Le recours sera ouvert contre l'Etat (9). Il s'agira d'un recours sui generis consistant en une action en déclaration de droit, ce qui est différent d'un recours en indemnité ou d'un recours pour excès de pouvoir, même s'il ne sera pas éloigné d'un recours de "plein contentieux d'urgence", dans la mesure où le juge se voit confier des pouvoirs considérables d'injonction et d'astreinte. Le demandeur pourra être assisté (et non représenté) par une association dont l'un des objets est l'insertion ou le logement des personnes défavorisées ou une association de défense des personnes en situation d'exclusion et agréée par le représentant de l'Etat dans le département (10). Ce recours sera ouvert à compter du 1er décembre 2008 pour les cinq catégories de personnes les plus prioritaires (11). A compter du 1er janvier 2012, le recours sera ouvert pour les autres personnes éligibles au logement social qui n'ont pas reçu de réponse à leur demande de logement après un délai anormalement long. En l'absence de commission de médiation dans le département, le demandeur pourra exercer le recours juridictionnel si, après avoir saisi le représentant de l'Etat dans le département, il n'a pas reçu une offre tenant compte de ses besoins et de ses capacités dans un délai fixé par voie réglementaire (12).

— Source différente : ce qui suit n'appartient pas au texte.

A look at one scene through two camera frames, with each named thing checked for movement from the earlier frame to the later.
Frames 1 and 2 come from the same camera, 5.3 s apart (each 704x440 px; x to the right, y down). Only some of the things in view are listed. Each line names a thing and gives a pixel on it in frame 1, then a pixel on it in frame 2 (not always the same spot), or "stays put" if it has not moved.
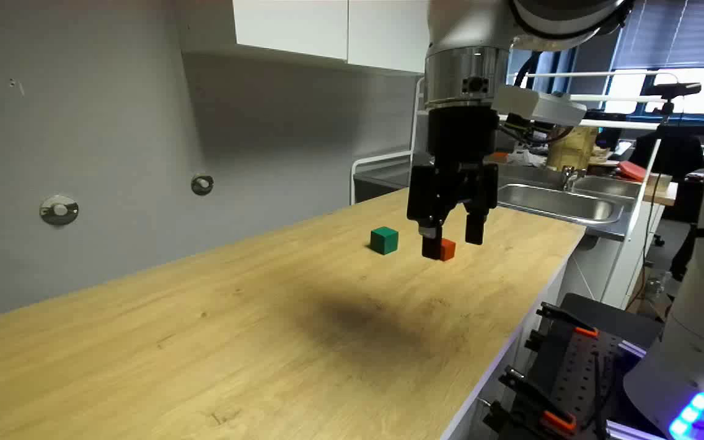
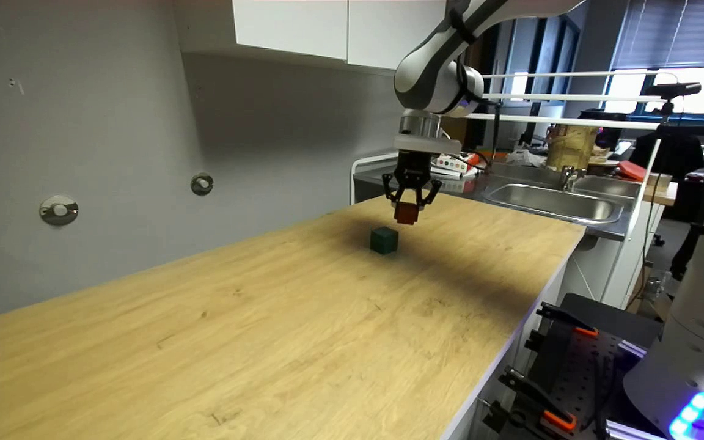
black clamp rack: x=576 y=363 stays put
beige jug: x=574 y=147 stays put
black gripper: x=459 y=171 → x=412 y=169
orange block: x=447 y=249 → x=408 y=213
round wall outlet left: x=59 y=211 stays put
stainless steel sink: x=604 y=198 stays put

En l'absence d'offre tenant compte des besoins et des capacités du demandeur dans un délai fixé par décret, celui-ci pourra donc exercer un recours devant le tribunal administratif. Le président du tribunal administratif, ou le magistrat qu'il désigne, statuera en urgence, dans un délai de deux mois à compter de sa saisine. Sauf renvoi à une formation collégiale, l'audience se déroulera sans conclusions du commissaire du Gouvernement (13). Le président du tribunal administratif, ou le juge qu'il désigne, lorsqu'il constatera que la demande a été reconnue comme prioritaire par la commission de médiation et doit être satisfaite d'urgence et que n'a pas été offert au demandeur un logement tenant compte de ses besoins et de ses capacités, pourra alors ordonner, sous astreinte, un logement, un relogement ou le cas échéant un accueil en structure adaptée par la commune ou l'établissement public de coopération intercommunale selon la situation du requérant (14).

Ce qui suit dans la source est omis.